* [Aim of the exercise]: In the entries below, how many lines contain the string "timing"? Give the number by itself.

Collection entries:

□ □ □ □ □

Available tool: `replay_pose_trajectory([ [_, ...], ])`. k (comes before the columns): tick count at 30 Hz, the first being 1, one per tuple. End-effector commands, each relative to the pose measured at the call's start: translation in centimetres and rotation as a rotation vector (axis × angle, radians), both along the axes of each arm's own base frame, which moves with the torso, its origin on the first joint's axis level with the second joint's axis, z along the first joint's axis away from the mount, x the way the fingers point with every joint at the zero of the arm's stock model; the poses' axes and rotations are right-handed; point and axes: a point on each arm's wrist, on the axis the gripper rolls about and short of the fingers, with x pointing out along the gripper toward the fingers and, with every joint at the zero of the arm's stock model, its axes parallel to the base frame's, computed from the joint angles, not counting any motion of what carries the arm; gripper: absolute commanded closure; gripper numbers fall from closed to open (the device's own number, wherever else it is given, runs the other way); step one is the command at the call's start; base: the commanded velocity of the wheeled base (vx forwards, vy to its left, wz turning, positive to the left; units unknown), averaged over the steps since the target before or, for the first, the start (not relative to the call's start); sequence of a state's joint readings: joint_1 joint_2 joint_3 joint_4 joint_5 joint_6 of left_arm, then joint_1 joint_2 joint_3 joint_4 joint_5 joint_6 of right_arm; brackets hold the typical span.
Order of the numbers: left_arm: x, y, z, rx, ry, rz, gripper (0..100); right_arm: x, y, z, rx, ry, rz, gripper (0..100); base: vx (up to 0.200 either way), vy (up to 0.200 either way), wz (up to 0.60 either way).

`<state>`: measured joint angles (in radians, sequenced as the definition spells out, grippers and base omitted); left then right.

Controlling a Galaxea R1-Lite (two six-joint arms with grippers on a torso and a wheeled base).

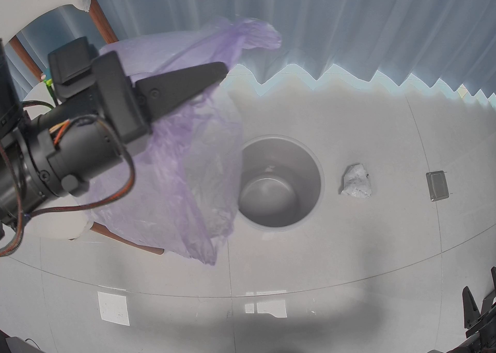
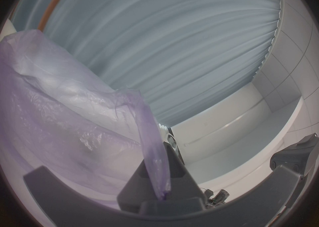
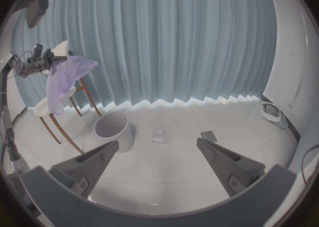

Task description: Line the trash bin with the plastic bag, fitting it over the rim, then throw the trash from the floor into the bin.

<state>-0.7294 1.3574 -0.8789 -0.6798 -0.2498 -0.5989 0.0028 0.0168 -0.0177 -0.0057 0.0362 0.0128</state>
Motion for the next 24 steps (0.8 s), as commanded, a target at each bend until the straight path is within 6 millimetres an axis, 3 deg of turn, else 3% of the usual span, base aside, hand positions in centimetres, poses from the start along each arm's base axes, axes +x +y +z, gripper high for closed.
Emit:
replay_pose_trajectory([
  [1, 0.8, -4.1, -0.6, 0.022, 0.028, -0.106, 100, 0.0, 0.0, -0.5, 0.000, 0.000, 0.001, 0, 0.000, 0.000, 0.00],
  [12, 2.5, -8.8, -0.3, 0.018, 0.028, -0.170, 100, 0.0, 0.0, -0.5, 0.000, 0.000, 0.001, 0, 0.000, 0.000, 0.00],
  [24, 4.3, -9.2, -1.4, 0.040, 0.047, -0.132, 100, 0.0, 0.0, -0.5, 0.000, 0.000, 0.001, 0, 0.000, 0.000, 0.00],
])
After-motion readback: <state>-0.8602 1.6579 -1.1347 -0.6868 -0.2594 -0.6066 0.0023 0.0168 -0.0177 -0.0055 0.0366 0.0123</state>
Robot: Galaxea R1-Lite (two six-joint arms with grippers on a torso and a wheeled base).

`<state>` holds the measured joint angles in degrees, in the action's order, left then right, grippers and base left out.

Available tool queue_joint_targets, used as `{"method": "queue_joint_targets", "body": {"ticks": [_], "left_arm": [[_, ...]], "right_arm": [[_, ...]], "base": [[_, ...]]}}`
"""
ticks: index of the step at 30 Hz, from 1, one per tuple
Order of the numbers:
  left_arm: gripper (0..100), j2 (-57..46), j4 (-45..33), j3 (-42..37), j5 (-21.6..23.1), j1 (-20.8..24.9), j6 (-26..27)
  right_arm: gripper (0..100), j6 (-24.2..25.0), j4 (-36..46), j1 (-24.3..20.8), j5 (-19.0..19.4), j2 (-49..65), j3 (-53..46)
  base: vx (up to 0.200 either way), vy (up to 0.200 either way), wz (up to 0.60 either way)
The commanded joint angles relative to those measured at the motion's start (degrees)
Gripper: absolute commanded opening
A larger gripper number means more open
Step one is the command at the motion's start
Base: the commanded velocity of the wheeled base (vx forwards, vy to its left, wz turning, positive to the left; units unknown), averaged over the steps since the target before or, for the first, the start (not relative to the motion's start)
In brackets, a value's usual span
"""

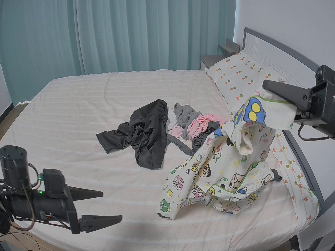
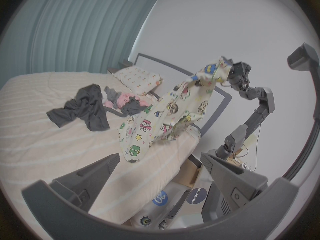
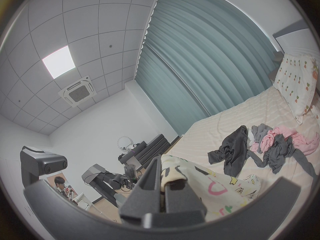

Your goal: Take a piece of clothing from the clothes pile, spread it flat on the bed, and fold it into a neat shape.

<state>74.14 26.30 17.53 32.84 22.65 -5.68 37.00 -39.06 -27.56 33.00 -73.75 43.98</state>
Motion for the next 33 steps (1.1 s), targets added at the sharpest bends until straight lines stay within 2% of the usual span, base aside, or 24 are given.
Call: {"method": "queue_joint_targets", "body": {"ticks": [1,5,13,16,19,20,21,25,30,33], "left_arm": [[100,18.4,11.2,-3.6,-4.1,6.4,-0.2],[100,23.0,18.1,-4.2,-7.7,10.4,-0.8],[100,29.9,26.1,-4.8,-14.8,17.9,-2.6],[100,32.8,30.4,-4.8,-18.3,18.7,-2.8],[100,36.2,35.8,-4.7,-21.6,20.4,-5.6],[100,36.2,35.8,-4.7,-21.6,20.4,-5.6],[100,39.3,40.5,-4.8,-24.4,22.3,-8.2],[100,44.5,47.9,-4.9,-29.5,24.5,-10.8],[100,48.0,49.9,-4.3,-30.7,25.5,-12.2],[100,49.8,50.9,-2.9,-32.9,25.5,-12.2]], "right_arm": [[0,0.7,0.6,-0.1,-0.1,-2.4,3.3],[0,1.4,2.7,-0.3,-0.3,-2.9,5.6],[0,1.5,5.3,-0.4,-0.7,-5.1,9.5],[0,1.5,5.3,-0.6,-0.7,-5.4,9.8],[0,1.6,5.4,-0.5,-0.7,-5.9,10.6],[0,1.6,5.4,-0.5,-0.7,-5.9,10.6],[0,1.6,5.6,-0.4,-0.9,-6.0,11.5],[0,1.8,6.7,-0.5,-1.1,-5.9,12.3],[0,1.9,7.0,-0.4,-1.1,-6.6,13.2],[0,1.9,7.0,-0.4,-1.1,-6.8,13.3]], "base": [[0.0,0.0,0.0],[0.0,0.0,0.0],[0.0,0.0,0.0],[0.0,0.0,0.0],[0.0,0.0,0.0],[0.0,0.0,0.0],[0.0,0.0,0.0],[0.0,0.0,0.0],[0.0,0.0,0.0],[0.0,0.0,0.0]]}}
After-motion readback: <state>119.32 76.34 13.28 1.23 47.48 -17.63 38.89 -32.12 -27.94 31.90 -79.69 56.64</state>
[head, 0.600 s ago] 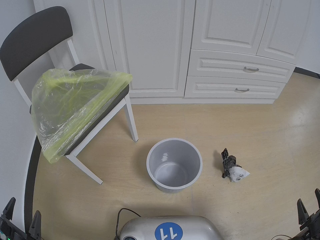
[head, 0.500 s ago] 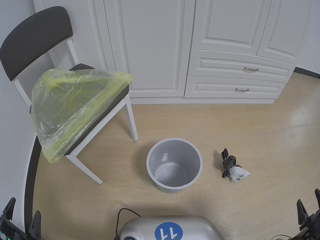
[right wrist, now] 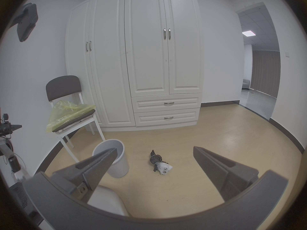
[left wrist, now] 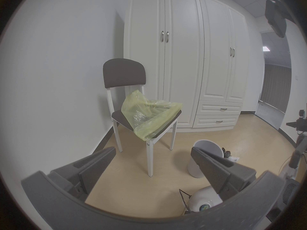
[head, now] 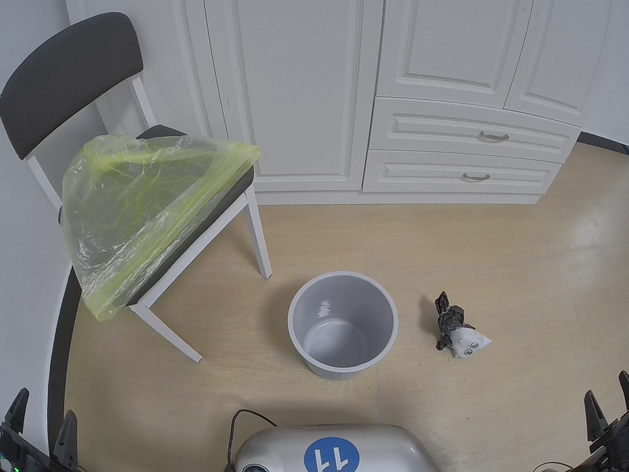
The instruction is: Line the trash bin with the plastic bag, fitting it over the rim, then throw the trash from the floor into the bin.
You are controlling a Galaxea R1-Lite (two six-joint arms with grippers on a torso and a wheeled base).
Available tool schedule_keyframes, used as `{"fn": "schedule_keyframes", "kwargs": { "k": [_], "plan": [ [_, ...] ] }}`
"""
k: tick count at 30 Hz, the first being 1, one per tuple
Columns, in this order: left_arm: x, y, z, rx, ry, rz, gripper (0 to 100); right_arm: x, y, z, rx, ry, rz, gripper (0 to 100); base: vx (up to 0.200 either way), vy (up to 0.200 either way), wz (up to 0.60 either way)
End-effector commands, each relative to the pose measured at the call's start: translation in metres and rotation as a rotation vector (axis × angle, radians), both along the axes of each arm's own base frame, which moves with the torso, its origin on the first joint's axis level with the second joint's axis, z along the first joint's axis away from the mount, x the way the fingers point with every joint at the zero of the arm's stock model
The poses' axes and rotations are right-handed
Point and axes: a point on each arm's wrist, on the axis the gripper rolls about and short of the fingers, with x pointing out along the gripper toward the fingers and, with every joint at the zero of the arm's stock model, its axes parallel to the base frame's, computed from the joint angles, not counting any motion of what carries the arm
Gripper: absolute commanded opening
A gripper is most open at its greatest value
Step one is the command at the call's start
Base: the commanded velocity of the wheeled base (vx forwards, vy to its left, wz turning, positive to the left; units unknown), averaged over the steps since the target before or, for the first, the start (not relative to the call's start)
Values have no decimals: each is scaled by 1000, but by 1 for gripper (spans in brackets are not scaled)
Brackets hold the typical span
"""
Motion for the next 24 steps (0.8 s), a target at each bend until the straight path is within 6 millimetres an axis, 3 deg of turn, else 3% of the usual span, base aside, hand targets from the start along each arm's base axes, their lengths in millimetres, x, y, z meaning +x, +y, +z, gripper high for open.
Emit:
{"fn": "schedule_keyframes", "kwargs": {
  "k": [1, 24],
  "plan": [
    [0, 0, -5, -4, 0, 0, 100, 0, 0, -5, 0, 0, -5, 100, 0, 0, 0],
    [0, -1, -5, 91, -6, -54, 100, 0, 1, -5, -95, 3, 34, 100, 0, 0, 0]
  ]
}}
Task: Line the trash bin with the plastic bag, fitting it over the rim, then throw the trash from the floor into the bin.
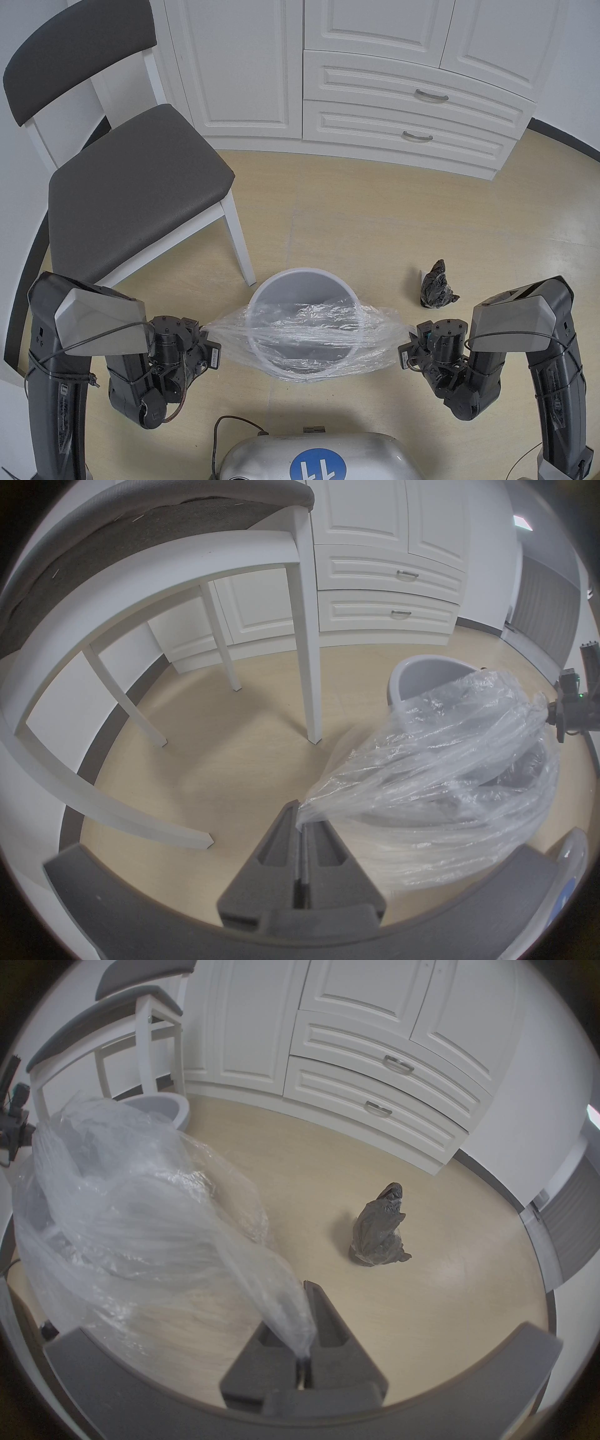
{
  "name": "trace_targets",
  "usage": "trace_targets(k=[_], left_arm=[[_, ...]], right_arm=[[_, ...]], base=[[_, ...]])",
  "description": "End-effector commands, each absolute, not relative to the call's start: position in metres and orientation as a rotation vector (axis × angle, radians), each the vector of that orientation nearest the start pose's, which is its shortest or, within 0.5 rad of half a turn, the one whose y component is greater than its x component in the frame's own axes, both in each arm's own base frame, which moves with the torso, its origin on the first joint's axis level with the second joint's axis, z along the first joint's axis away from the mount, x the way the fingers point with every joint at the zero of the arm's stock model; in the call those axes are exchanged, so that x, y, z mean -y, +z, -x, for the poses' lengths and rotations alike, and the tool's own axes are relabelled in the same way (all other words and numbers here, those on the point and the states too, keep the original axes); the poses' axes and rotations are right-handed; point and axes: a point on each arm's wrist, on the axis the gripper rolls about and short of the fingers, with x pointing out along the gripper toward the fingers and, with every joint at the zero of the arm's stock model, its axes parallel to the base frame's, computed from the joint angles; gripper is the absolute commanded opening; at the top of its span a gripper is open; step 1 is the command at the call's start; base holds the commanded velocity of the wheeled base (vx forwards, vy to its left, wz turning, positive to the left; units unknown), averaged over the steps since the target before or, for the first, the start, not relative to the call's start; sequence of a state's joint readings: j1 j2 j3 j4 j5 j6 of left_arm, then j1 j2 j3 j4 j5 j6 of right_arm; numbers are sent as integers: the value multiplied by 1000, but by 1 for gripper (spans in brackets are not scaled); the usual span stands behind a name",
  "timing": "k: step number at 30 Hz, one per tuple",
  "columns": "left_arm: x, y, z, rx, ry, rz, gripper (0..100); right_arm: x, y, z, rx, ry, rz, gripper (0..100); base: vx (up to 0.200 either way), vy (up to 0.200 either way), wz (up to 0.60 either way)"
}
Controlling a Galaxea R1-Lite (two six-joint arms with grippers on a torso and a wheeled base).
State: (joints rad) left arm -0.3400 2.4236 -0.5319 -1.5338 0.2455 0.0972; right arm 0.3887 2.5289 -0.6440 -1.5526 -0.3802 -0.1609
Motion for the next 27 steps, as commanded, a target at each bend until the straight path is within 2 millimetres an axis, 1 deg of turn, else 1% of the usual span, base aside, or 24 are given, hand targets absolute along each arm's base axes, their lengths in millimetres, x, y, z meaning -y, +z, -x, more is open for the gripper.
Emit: trace_targets(k=[1,4,6,7,10,12,13,14,15,17,19,22,27], left_arm=[[115,-34,-328,-324,-102,-191,0],[115,-31,-329,-314,-99,-180,0],[114,-29,-327,-314,-97,-173,0],[113,-27,-325,-319,-95,-174,0],[108,-20,-312,-339,-103,-188,0],[104,-12,-303,-343,-114,-194,0],[104,-10,-302,-342,-115,-193,0],[101,-3,-294,-345,-149,-199,0],[100,-1,-292,-345,-155,-201,0],[92,6,-282,-352,-204,-234,0],[86,8,-279,-357,-219,-254,0],[85,8,-280,-355,-220,-258,0],[86,-3,-283,-384,-221,-266,0]], right_arm=[[-128,-52,-346,-269,17,254,0],[-126,-48,-346,-263,12,250,0],[-125,-46,-343,-269,12,251,0],[-124,-44,-338,-281,15,258,0],[-126,-42,-325,-309,46,272,0],[-132,-42,-319,-317,69,277,0],[-133,-42,-318,-318,72,278,0],[-139,-42,-315,-317,91,277,0],[-140,-42,-315,-316,94,276,0],[-148,-41,-311,-310,115,251,0],[-152,-41,-311,-304,120,230,0],[-153,-41,-313,-299,119,222,0],[-150,-43,-315,-303,110,222,0]], base=[[0,0,0],[0,0,0],[0,0,0],[0,0,0],[0,0,0],[0,0,0],[0,0,0],[0,0,0],[0,0,0],[0,0,0],[0,0,0],[0,0,0],[0,0,0]])
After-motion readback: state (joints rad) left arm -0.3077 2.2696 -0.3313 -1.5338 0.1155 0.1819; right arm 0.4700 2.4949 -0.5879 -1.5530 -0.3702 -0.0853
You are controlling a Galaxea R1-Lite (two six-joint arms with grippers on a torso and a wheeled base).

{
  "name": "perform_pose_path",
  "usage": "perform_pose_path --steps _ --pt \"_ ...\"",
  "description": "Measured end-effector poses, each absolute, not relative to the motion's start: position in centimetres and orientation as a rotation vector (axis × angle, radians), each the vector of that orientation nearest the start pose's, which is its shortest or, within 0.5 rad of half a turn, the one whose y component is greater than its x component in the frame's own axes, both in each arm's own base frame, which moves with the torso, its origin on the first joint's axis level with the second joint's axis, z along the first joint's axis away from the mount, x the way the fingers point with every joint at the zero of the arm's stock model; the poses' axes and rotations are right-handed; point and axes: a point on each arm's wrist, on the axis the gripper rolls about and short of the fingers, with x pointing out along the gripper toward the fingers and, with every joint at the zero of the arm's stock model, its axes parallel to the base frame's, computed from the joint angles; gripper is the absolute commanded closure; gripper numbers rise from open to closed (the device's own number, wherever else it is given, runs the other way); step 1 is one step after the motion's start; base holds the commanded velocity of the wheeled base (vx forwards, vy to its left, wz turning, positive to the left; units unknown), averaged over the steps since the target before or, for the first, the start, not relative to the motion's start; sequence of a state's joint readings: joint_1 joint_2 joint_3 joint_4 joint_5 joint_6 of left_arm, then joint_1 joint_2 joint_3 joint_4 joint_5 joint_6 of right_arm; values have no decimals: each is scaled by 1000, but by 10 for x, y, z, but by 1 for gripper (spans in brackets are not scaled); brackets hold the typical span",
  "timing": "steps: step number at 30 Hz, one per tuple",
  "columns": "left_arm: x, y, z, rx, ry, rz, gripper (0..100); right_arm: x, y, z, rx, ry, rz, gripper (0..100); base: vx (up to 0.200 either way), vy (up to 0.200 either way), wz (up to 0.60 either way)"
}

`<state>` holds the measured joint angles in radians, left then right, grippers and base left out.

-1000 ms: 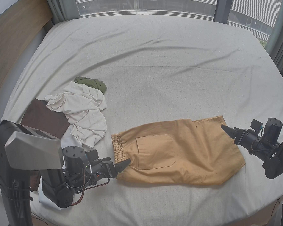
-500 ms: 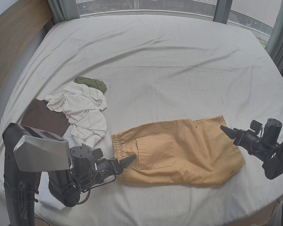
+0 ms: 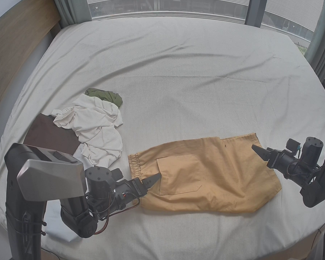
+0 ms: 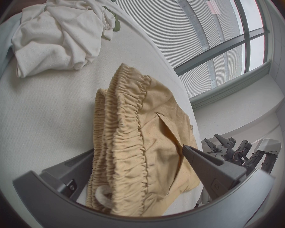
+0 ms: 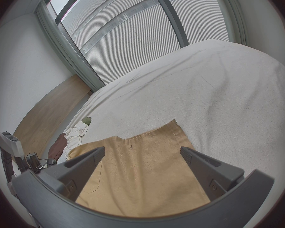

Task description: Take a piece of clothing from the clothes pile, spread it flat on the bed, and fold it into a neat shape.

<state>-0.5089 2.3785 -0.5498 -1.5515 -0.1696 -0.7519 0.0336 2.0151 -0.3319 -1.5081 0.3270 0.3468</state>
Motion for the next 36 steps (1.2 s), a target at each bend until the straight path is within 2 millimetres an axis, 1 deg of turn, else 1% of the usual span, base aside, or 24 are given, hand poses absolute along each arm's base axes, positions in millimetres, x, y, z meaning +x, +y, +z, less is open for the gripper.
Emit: perform_pose_path --steps 11,12,24,31,36 --pt "300 -173 -7 -726 522 -532 0 285 17 64 368 243 324 0 0 0 0" --pt "300 -173 -7 -726 522 -532 100 285 17 64 369 245 324 0 0 0 0" --pt "302 -171 -6 -730 516 -524 100 285 18 62 369 251 324 0 0 0 0" --pt "299 -161 7 -738 495 -510 100 284 18 62 369 255 323 0 0 0 0" --pt "295 -154 14 -711 476 -506 100 284 18 61 369 258 323 0 0 0 0"
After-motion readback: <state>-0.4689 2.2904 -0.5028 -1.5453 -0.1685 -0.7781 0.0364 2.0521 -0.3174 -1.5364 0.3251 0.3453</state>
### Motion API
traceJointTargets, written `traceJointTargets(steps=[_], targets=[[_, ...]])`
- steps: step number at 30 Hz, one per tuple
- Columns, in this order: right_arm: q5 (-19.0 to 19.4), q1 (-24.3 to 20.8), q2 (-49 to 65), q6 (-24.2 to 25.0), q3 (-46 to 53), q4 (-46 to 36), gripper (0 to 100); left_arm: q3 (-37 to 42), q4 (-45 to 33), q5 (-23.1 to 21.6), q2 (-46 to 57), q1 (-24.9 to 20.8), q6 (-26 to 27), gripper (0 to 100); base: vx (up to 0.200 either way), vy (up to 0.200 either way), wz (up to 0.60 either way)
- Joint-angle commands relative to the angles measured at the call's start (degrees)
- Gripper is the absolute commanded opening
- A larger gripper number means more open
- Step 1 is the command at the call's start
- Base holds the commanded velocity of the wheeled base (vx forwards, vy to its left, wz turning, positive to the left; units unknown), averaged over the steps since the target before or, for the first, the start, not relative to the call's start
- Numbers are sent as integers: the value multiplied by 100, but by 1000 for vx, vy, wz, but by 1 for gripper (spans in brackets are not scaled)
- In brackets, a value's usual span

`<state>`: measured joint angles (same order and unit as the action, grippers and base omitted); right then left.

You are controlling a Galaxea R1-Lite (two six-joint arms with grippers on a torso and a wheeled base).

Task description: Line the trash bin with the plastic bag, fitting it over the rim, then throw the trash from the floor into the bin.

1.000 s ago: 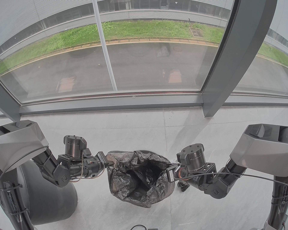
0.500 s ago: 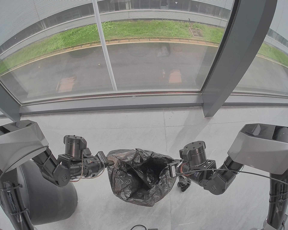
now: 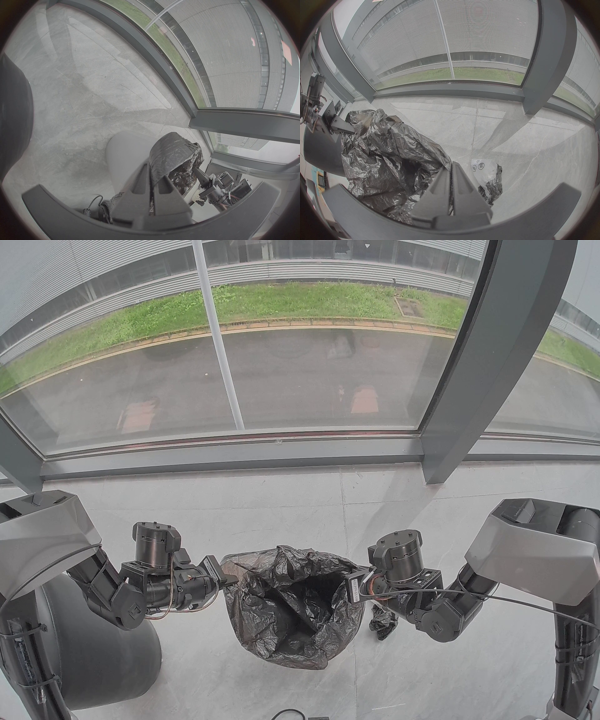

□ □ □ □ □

* [Output of the exercise]: 2